### Exercise data
========================

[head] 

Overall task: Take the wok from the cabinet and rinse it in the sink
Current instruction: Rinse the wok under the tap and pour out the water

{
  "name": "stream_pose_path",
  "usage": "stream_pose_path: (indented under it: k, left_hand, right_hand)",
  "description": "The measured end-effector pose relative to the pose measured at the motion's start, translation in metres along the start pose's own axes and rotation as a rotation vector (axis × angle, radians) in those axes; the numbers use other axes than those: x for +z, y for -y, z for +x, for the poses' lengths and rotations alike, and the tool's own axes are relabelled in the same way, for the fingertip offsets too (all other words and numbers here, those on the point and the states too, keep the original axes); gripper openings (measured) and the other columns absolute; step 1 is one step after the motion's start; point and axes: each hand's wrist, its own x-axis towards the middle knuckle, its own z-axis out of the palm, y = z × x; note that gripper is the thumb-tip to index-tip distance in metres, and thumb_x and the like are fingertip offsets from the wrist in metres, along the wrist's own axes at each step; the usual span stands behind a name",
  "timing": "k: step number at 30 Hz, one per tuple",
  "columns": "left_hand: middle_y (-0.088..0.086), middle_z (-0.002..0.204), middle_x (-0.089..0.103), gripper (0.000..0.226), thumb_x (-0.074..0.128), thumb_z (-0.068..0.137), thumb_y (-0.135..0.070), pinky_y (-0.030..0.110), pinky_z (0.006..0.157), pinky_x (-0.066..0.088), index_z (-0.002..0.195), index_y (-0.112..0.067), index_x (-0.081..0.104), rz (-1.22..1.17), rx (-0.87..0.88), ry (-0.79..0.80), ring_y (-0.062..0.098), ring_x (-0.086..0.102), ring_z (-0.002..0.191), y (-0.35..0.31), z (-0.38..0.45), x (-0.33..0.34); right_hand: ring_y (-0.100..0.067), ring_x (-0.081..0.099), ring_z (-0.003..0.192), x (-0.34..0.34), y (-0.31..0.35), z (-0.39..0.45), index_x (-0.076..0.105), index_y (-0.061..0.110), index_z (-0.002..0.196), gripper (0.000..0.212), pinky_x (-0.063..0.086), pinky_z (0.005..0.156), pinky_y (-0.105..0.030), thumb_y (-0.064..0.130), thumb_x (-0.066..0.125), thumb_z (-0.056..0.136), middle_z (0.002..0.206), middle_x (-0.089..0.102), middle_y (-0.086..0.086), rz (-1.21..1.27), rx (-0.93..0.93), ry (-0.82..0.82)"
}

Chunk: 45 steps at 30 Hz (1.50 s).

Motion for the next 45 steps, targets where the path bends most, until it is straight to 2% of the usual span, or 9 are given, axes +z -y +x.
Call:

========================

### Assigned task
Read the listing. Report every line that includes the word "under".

### Response
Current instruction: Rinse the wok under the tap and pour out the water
  "usage": "stream_pose_path: (indented under it: k, left_hand, right_hand)",

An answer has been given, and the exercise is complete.